In an e-mail sent to Vulture South [El Reg's Australian operation], the association says the Minister of Culture's announcement swept up DVB-T and Internet radio to claim that "digital listening" had hit the 50 per cent target that triggers an FM switch-off.
The association also notes that an all-DAB nation would provide a lot less service to motoring tourists without digital radios in their cars. "This proposed change means that most visitors will not be able to listen to national channels or public radio for emergency alerts, traffic or other important information", the group said in a media release e-mailed to El Reg. It claims that a focus on large broadcasters would leave FM investments by community radio stranded.

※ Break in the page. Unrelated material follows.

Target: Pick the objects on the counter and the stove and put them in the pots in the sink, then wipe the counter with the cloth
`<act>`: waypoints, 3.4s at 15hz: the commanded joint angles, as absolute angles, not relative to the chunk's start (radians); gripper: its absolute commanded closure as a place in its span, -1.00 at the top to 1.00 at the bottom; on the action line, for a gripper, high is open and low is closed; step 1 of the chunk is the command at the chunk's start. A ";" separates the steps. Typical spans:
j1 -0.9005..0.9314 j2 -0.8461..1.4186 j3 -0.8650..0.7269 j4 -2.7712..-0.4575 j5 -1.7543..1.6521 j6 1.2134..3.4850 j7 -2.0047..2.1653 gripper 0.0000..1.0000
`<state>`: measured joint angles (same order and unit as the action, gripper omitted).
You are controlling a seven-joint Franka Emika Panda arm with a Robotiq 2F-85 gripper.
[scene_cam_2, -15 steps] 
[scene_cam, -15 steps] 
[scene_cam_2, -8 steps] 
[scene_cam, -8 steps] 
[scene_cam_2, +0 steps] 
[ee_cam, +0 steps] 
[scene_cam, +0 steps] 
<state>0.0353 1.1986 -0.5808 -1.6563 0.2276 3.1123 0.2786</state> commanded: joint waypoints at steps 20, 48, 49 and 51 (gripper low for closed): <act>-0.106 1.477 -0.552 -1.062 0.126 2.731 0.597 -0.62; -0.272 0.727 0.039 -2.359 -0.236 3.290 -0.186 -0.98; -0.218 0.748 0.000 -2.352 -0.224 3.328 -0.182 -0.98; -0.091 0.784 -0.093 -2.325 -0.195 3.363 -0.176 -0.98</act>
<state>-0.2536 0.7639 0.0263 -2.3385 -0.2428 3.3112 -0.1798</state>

The local broadcasters are backed by the Progress Party, a partner in the coalition government in Norway, [as well as by] the Greens.
Related: Norway to be First Nation to Switch Off National Analog FM Stations
(Score: 5, Insightful) by Bot on Tuesday April 28 2015, @04:17PM
Two possible reasons:
1- forced obsolescence of equipment for both receivers and broadcasters (short goal)
2- killing broadcasting altogether (long goal: everything filtered by the internet, so what you listen to is trackable and optionally tampered with, 1984 style).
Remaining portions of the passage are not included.